▶ TASK DIRECTIONS: An identical reprint of the entire listing below is expected.

▶ GIVEN INFORMATION:

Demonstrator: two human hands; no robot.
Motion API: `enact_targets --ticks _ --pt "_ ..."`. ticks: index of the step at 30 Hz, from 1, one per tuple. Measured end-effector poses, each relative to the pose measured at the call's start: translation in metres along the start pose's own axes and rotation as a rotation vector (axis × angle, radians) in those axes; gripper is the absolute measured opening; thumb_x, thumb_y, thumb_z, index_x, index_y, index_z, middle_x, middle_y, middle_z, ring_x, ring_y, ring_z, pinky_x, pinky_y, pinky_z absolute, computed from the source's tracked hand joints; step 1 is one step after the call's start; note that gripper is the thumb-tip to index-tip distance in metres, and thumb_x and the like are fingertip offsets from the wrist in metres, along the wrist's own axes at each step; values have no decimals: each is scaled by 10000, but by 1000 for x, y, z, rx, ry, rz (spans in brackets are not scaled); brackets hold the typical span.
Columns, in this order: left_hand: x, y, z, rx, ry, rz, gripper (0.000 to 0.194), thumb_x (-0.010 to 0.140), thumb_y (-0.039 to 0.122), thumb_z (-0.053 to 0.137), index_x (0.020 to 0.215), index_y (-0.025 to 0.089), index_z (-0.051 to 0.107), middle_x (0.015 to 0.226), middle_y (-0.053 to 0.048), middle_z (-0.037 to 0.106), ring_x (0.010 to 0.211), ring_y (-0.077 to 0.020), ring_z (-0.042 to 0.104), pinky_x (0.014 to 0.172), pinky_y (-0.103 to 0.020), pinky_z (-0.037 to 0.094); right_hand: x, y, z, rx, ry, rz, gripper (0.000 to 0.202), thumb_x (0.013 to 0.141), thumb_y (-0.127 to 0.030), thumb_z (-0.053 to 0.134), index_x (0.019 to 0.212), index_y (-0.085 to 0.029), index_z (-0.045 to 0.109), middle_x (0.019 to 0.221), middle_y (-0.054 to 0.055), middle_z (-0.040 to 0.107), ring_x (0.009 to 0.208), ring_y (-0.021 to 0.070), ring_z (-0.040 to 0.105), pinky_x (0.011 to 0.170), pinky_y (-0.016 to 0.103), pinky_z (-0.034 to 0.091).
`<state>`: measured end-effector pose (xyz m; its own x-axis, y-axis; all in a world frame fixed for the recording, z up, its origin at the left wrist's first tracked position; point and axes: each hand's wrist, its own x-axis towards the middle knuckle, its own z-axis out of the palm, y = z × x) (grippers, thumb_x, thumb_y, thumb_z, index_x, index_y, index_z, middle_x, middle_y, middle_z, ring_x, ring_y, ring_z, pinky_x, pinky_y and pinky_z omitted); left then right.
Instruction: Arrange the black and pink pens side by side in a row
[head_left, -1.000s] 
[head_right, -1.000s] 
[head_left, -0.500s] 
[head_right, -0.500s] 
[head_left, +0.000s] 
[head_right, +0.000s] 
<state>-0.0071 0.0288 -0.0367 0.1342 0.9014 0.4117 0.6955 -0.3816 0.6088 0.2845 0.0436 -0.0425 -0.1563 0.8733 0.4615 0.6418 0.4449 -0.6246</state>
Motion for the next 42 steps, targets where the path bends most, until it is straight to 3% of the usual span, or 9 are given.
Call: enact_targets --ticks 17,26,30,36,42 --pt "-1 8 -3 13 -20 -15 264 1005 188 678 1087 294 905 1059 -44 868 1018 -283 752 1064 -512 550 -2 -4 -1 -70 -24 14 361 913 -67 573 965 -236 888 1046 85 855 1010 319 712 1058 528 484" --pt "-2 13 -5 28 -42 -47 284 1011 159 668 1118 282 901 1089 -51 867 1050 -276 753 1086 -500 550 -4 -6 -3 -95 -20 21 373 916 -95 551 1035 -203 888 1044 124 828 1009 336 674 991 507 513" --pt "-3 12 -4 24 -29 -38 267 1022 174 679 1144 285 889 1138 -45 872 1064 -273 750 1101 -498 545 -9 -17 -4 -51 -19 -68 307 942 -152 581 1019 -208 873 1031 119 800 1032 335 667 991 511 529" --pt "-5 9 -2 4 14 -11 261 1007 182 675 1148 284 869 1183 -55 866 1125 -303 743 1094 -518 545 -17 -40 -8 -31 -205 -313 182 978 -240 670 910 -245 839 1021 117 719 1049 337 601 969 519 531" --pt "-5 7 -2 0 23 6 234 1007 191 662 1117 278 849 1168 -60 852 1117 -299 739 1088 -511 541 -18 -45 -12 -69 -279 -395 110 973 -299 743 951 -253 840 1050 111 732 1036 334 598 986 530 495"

▶ RESPONSE BELOW:
Demonstrator: two human hands; no robot.
Motion API: `enact_targets --ticks _ --pt "_ ..."`. ticks: index of the step at 30 Hz, from 1, one per tuple. Measured end-effector poses, each relative to the pose measured at the call's start: translation in metres along the start pose's own axes and rotation as a rotation vector (axis × angle, radians) in those axes; gripper is the absolute measured opening; thumb_x, thumb_y, thumb_z, index_x, index_y, index_z, middle_x, middle_y, middle_z, ring_x, ring_y, ring_z, pinky_x, pinky_y, pinky_z absolute, computed from the source's tracked hand joints; step 1 is one step after the call's start; note that gripper is the thumb-tip to index-tip distance in metres, and thumb_x and the like are fingertip offsets from the wrist in metres, along the wrist's own axes at each step; values have no decimals: each is scaled by 10000, but by 1000 for x, y, z, rx, ry, rz (spans in brackets are not scaled); brackets hold the typical span.
Columns, in this order: left_hand: x, y, z, rx, ry, rz, gripper (0.000 to 0.194), thumb_x (-0.010 to 0.140), thumb_y (-0.039 to 0.122), thumb_z (-0.053 to 0.137), index_x (0.020 to 0.215), index_y (-0.025 to 0.089), index_z (-0.051 to 0.107), middle_x (0.015 to 0.226), middle_y (-0.053 to 0.048), middle_z (-0.037 to 0.106), ring_x (0.010 to 0.211), ring_y (-0.077 to 0.020), ring_z (-0.042 to 0.104), pinky_x (0.014 to 0.172), pinky_y (-0.103 to 0.020), pinky_z (-0.037 to 0.094); right_hand: x, y, z, rx, ry, rz, gripper (0.000 to 0.202), thumb_x (0.013 to 0.141), thumb_y (-0.127 to 0.030), thumb_z (-0.053 to 0.134), index_x (0.019 to 0.212), index_y (-0.085 to 0.029), index_z (-0.045 to 0.109), middle_x (0.019 to 0.221), middle_y (-0.054 to 0.055), middle_z (-0.040 to 0.107), ring_x (0.009 to 0.208), ring_y (-0.021 to 0.070), ring_z (-0.040 to 0.105), pinky_x (0.011 to 0.170), pinky_y (-0.016 to 0.103), pinky_z (-0.034 to 0.091).
`<state>`: measured end-effector pose (xyz m; its own x-axis, y-axis; all in a world frame fixed for the recording, z up, its origin at the left wrist's first tracked position; point and axes: each hand's wrist, its own x-axis towards the middle knuckle, its own z-axis out of the palm, y = z × x) (grippers, thumb_x, thumb_y, thumb_z, index_x, index_y, index_z, middle_x, middle_y, middle_z, ring_x, ring_y, ring_z, pinky_x, pinky_y and pinky_z omitted); left then right.
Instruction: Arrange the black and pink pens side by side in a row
[head_left, -1.000s] 
[head_right, -1.000s] 
[head_left, -0.500s] 
[head_right, -0.500s] 
[head_left, +0.000s] 
[head_right, +0.000s] 
<state>-0.0071 0.0288 -0.0367 0.1342 0.9014 0.4117 0.6955 -0.3816 0.6088 0.2845 0.0436 -0.0425 -0.1563 0.8733 0.4615 0.6418 0.4449 -0.6246</state>
Motion for the next 42 steps, targets where the path bends most, until it is straight to 3% of the usual span, or 9 are given.
Call: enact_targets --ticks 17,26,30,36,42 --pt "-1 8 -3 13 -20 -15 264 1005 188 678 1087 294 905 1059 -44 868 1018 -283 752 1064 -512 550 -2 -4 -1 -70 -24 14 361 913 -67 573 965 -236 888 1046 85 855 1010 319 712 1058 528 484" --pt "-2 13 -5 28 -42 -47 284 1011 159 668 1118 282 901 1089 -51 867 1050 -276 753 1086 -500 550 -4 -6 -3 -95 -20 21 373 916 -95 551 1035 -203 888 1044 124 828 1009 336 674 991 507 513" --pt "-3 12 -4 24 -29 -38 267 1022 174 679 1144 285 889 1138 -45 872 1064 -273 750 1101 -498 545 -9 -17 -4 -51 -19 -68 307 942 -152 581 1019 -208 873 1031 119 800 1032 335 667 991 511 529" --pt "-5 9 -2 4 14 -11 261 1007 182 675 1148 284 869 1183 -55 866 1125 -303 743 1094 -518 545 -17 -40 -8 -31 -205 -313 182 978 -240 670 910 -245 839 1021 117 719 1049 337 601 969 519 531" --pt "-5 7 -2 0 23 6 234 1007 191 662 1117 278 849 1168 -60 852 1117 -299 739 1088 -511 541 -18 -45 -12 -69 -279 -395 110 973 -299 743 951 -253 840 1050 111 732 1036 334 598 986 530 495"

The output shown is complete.